> **Data extract**:
▽

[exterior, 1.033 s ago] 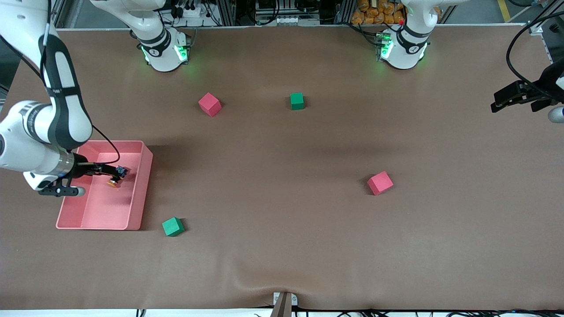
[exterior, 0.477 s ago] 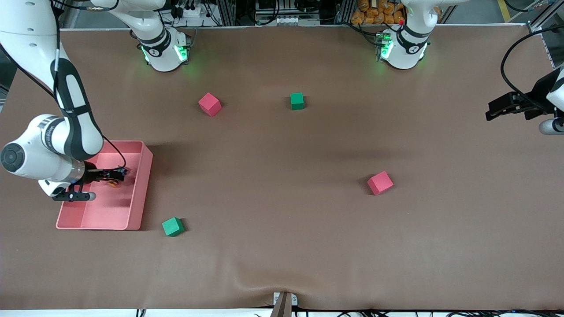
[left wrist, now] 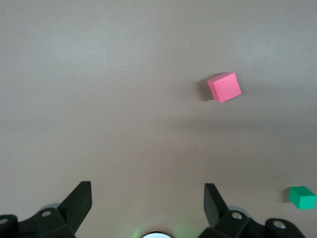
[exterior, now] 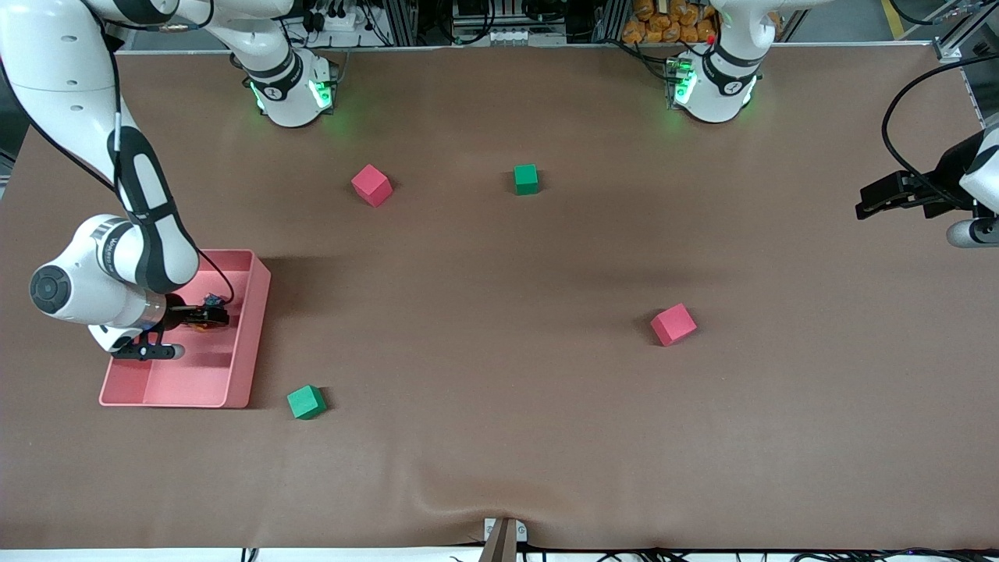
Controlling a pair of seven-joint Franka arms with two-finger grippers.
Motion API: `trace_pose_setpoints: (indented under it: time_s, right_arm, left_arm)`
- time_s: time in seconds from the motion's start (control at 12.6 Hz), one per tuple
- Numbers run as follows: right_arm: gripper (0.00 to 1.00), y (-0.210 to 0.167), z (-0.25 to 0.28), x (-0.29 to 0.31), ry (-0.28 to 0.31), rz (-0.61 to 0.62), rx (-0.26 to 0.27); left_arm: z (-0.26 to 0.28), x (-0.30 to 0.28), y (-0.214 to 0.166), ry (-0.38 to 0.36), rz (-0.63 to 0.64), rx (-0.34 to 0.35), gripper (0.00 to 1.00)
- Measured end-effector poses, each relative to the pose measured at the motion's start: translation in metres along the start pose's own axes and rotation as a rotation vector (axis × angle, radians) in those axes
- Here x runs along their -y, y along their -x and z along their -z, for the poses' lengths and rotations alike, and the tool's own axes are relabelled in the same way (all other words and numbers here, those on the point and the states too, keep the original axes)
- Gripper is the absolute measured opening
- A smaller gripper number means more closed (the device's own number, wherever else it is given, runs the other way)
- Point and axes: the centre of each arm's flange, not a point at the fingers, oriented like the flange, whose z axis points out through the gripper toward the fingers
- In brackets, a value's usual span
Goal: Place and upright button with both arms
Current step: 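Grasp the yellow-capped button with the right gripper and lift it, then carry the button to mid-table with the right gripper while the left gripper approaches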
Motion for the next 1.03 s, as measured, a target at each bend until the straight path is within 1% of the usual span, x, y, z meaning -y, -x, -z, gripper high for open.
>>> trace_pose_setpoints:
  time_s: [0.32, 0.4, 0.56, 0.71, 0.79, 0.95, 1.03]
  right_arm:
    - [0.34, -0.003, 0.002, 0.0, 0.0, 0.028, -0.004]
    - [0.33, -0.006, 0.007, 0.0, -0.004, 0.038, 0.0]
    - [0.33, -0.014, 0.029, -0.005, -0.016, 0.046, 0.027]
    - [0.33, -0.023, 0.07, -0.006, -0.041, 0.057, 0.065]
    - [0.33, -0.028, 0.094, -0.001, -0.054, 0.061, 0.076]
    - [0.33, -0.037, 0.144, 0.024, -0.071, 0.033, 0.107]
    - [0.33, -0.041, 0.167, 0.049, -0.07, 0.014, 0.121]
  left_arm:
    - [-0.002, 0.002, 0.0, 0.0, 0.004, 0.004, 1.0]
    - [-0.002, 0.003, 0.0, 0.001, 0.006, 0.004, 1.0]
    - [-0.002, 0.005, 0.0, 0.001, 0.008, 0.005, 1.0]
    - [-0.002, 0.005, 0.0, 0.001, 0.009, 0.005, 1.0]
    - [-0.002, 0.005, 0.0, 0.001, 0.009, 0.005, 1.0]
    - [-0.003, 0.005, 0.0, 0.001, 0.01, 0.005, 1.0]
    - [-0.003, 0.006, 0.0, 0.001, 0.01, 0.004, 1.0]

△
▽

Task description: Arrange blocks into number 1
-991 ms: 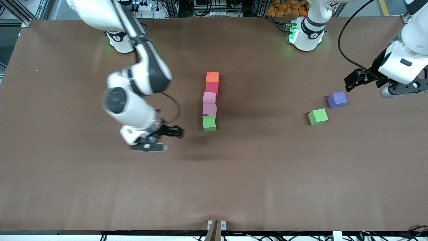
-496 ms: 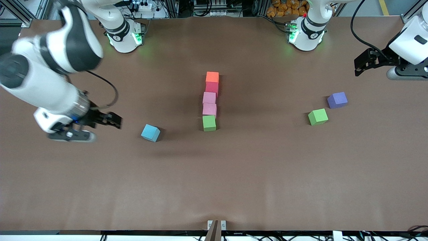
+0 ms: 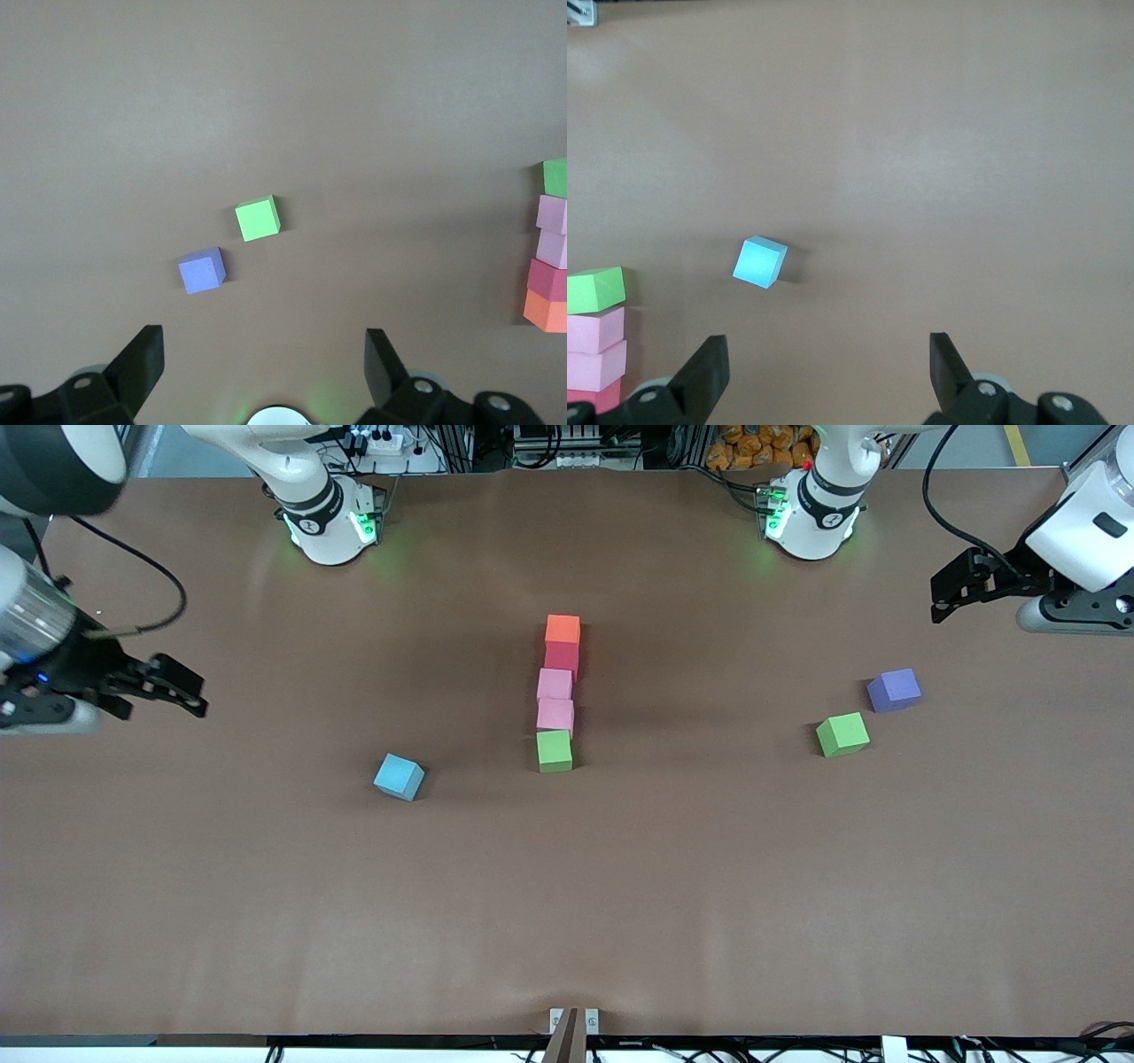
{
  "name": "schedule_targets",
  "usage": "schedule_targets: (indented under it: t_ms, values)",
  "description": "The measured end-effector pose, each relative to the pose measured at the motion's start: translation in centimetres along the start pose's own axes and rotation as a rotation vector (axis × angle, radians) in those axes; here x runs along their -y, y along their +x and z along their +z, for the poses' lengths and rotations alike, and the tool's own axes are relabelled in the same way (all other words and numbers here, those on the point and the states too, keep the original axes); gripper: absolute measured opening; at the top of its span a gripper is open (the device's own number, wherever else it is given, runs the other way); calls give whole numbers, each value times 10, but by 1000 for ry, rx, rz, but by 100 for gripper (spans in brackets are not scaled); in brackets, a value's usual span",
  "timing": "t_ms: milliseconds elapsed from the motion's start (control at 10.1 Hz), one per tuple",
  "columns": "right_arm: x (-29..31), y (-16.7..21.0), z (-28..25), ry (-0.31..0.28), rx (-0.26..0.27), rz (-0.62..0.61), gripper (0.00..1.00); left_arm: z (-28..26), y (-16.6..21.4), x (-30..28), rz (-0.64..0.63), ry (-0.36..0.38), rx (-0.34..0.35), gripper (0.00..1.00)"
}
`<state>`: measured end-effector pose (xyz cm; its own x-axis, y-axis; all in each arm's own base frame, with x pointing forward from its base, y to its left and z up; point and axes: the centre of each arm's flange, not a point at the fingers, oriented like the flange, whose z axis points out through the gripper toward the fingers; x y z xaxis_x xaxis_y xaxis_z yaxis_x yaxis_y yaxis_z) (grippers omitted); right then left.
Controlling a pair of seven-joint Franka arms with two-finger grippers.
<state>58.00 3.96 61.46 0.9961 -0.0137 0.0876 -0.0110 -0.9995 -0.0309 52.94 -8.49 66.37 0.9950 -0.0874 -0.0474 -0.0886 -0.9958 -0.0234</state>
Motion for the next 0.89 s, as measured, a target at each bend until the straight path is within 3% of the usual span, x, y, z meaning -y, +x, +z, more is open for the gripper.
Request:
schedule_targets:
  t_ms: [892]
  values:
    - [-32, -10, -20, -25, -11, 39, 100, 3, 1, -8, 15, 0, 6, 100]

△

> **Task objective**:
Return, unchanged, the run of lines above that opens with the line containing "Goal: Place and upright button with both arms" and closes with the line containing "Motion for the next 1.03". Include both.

> **Solution**:
Goal: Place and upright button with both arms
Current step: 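Grasp the yellow-capped button with the right gripper and lift it, then carry the button to mid-table with the right gripper while the left gripper approaches
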Motion for the next 1.03 s, as measured, a target at each bend until the straight path is within 1% of the usual span, x, y, z meaning -y, -x, -z, gripper high for open.

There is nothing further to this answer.